YOUR TASK: The response should consist of the data below, copied exactly, with no pictures in it.

▬▬▬▬▬▬

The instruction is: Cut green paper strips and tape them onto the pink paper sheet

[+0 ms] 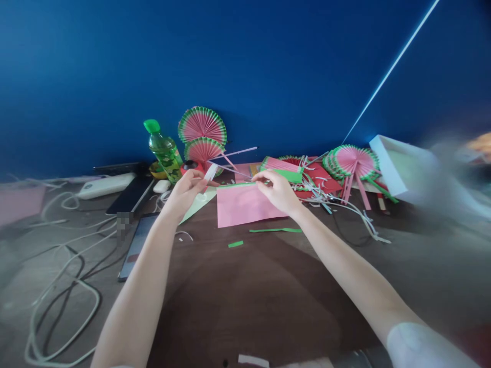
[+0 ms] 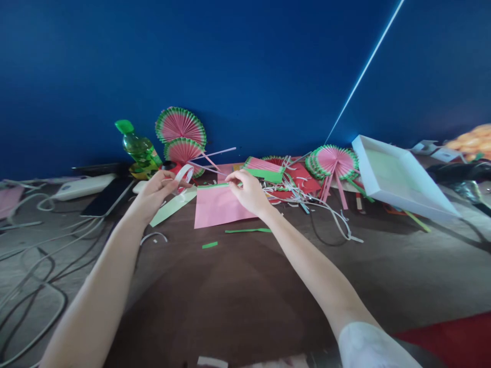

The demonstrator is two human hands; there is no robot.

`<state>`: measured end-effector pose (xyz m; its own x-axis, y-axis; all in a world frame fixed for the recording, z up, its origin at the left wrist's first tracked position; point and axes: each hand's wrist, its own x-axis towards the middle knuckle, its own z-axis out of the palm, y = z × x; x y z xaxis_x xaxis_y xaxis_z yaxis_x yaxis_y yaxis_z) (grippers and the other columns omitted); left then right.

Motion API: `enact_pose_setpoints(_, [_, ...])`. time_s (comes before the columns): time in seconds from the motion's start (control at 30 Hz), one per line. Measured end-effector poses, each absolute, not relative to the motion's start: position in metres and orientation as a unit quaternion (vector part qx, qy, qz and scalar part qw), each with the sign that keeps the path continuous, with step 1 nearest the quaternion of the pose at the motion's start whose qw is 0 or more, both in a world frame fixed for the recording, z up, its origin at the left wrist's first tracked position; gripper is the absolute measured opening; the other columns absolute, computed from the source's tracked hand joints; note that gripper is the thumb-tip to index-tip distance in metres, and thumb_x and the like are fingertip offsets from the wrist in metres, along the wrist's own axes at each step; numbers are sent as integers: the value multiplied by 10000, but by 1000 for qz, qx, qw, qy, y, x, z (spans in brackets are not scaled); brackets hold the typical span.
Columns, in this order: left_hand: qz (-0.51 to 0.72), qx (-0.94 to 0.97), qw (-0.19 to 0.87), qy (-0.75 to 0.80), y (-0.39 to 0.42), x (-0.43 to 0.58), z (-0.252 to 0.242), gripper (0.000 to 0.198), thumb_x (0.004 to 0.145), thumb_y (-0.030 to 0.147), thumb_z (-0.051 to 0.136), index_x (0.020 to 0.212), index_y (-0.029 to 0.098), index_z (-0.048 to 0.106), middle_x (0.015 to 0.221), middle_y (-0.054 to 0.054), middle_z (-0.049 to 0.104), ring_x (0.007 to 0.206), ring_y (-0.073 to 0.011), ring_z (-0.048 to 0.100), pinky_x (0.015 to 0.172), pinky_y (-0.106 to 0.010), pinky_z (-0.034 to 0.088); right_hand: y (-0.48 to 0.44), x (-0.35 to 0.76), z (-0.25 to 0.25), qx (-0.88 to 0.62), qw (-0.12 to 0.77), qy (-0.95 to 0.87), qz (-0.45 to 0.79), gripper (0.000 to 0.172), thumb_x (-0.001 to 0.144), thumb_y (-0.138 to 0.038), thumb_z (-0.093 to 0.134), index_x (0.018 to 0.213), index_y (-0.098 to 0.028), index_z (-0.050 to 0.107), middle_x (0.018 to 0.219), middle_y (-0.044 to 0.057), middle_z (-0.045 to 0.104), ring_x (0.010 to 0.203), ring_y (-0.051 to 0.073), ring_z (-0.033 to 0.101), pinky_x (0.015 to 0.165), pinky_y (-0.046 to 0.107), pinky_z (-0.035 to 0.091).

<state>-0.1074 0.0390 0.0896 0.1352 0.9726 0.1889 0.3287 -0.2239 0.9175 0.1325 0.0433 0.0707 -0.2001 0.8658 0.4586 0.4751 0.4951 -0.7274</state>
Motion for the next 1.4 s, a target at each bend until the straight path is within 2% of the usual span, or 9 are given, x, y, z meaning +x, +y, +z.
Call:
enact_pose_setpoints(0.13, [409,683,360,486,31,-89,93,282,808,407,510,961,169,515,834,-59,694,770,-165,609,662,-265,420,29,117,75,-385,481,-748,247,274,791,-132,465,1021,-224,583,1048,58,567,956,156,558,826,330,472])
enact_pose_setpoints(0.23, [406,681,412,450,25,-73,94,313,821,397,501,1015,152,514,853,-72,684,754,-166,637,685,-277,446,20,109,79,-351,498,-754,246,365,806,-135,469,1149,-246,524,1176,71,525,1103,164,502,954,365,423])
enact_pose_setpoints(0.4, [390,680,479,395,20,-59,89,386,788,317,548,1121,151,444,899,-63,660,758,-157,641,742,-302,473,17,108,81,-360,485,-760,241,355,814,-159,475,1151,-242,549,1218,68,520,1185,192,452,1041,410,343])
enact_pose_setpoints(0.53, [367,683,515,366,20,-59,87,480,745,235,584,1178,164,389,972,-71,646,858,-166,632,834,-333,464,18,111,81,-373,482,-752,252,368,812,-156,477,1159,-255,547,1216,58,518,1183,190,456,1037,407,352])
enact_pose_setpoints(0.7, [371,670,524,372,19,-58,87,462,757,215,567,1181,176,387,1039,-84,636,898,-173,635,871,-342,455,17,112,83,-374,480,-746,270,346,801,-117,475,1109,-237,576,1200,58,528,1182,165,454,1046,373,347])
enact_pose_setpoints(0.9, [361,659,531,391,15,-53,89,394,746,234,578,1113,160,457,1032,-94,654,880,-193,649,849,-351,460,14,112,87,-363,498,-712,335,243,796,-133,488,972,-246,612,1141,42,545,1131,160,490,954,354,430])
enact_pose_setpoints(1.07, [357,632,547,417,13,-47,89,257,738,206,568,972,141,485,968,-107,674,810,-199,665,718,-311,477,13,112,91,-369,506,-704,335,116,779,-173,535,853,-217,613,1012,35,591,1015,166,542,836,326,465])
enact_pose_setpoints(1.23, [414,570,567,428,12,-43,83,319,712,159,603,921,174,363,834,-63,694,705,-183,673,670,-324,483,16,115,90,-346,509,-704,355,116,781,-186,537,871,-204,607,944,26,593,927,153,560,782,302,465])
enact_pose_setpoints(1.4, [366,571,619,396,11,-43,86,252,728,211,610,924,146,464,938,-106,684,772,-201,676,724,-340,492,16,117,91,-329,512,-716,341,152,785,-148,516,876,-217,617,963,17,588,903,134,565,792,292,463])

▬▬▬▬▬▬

SOLUTION TO THE EXERCISE:
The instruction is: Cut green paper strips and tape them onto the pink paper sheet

[+0 ms] 
[+0 ms] 

The demonstrator is two human hands; there is no robot.

`<state>`: measured end-effector pose (xyz m; its own x-axis, y-axis; all in a world frame fixed for the recording, z up, its origin at the left wrist's first tracked position; point and axes: each hand's wrist, its own x-axis towards the middle knuckle, its own z-axis out of the palm, y = z × x; x y z xaxis_x xaxis_y xaxis_z yaxis_x yaxis_y yaxis_z) (grippers and the other columns omitted); left then right.

Motion API: `enact_pose_setpoints(_, [_, ...])`. time_s (comes before the columns): time in seconds from the motion's start (control at 30 Hz), one per line. Measured end-effector poses, each absolute, not relative to the motion's start: position in metres and orientation as a unit quaternion (vector part qx, qy, qz and scalar part qw), each with the sign that keeps the path continuous, with step 1 nearest the quaternion of the pose at the motion's start whose qw is 0 or more, both in a world frame fixed for the recording, z up, its origin at the left wrist's first tracked position; gripper is the absolute measured opening; the other columns absolute, computed from the source's tracked hand joints; note that gripper is the thumb-tip to index-tip distance in metres, and thumb_x and the like are fingertip offsets from the wrist in metres, along the wrist's own axes at each step; numbers are sent as integers: the value multiplied by 10000, but by 1000 for qz, qx, qw, qy, y, x, z (spans in brackets are not scaled); brackets hold the typical span.
Columns, in this order: left_hand: qz (-0.51 to 0.72), qx (-0.94 to 0.97), qw (-0.19 to 0.87), qy (-0.75 to 0.80), y (-0.39 to 0.42), x (-0.43 to 0.58), z (-0.252 to 0.242), gripper (0.000 to 0.198), thumb_x (0.004 to 0.145), thumb_y (-0.030 to 0.147), thumb_z (-0.051 to 0.136), index_x (0.020 to 0.212), index_y (-0.029 to 0.098), index_z (-0.048 to 0.106), middle_x (0.015 to 0.221), middle_y (-0.054 to 0.054), middle_z (-0.049 to 0.104), ring_x (0.007 to 0.206), ring_y (-0.073 to 0.011), ring_z (-0.048 to 0.100), pinky_x (0.015 to 0.172), pinky_y (-0.106 to 0.010), pinky_z (-0.034 to 0.088); right_hand: y (-0.48 to 0.44), x (-0.35 to 0.76), z (-0.25 to 0.25), qx (-0.88 to 0.62), qw (-0.12 to 0.77), qy (-0.95 to 0.87), qz (-0.45 to 0.79), gripper (0.000 to 0.172), thumb_x (-0.001 to 0.144), thumb_y (-0.138 to 0.038), thumb_z (-0.093 to 0.134), index_x (0.018 to 0.213), index_y (-0.098 to 0.028), index_z (-0.050 to 0.107), middle_x (0.018 to 0.219), middle_y (-0.044 to 0.057), middle_z (-0.045 to 0.104), ring_x (0.010 to 0.203), ring_y (-0.051 to 0.073), ring_z (-0.033 to 0.101), pinky_x (0.015 to 0.165), pinky_y (-0.046 to 0.107), pinky_z (-0.035 to 0.091).

<state>-0.1074 0.0390 0.0896 0.1352 0.9726 0.1889 0.3287 -0.2239 0.9175 0.1325 0.0433 0.0707 -0.2001 0.8658 0.4586 0.4751 0.4951 -0.7274</state>
Motion for the next 1.4 s, a target at each bend until the straight path is within 2% of the usual span, or 9 are given, x, y, z meaning +x, +y, +z.
Call:
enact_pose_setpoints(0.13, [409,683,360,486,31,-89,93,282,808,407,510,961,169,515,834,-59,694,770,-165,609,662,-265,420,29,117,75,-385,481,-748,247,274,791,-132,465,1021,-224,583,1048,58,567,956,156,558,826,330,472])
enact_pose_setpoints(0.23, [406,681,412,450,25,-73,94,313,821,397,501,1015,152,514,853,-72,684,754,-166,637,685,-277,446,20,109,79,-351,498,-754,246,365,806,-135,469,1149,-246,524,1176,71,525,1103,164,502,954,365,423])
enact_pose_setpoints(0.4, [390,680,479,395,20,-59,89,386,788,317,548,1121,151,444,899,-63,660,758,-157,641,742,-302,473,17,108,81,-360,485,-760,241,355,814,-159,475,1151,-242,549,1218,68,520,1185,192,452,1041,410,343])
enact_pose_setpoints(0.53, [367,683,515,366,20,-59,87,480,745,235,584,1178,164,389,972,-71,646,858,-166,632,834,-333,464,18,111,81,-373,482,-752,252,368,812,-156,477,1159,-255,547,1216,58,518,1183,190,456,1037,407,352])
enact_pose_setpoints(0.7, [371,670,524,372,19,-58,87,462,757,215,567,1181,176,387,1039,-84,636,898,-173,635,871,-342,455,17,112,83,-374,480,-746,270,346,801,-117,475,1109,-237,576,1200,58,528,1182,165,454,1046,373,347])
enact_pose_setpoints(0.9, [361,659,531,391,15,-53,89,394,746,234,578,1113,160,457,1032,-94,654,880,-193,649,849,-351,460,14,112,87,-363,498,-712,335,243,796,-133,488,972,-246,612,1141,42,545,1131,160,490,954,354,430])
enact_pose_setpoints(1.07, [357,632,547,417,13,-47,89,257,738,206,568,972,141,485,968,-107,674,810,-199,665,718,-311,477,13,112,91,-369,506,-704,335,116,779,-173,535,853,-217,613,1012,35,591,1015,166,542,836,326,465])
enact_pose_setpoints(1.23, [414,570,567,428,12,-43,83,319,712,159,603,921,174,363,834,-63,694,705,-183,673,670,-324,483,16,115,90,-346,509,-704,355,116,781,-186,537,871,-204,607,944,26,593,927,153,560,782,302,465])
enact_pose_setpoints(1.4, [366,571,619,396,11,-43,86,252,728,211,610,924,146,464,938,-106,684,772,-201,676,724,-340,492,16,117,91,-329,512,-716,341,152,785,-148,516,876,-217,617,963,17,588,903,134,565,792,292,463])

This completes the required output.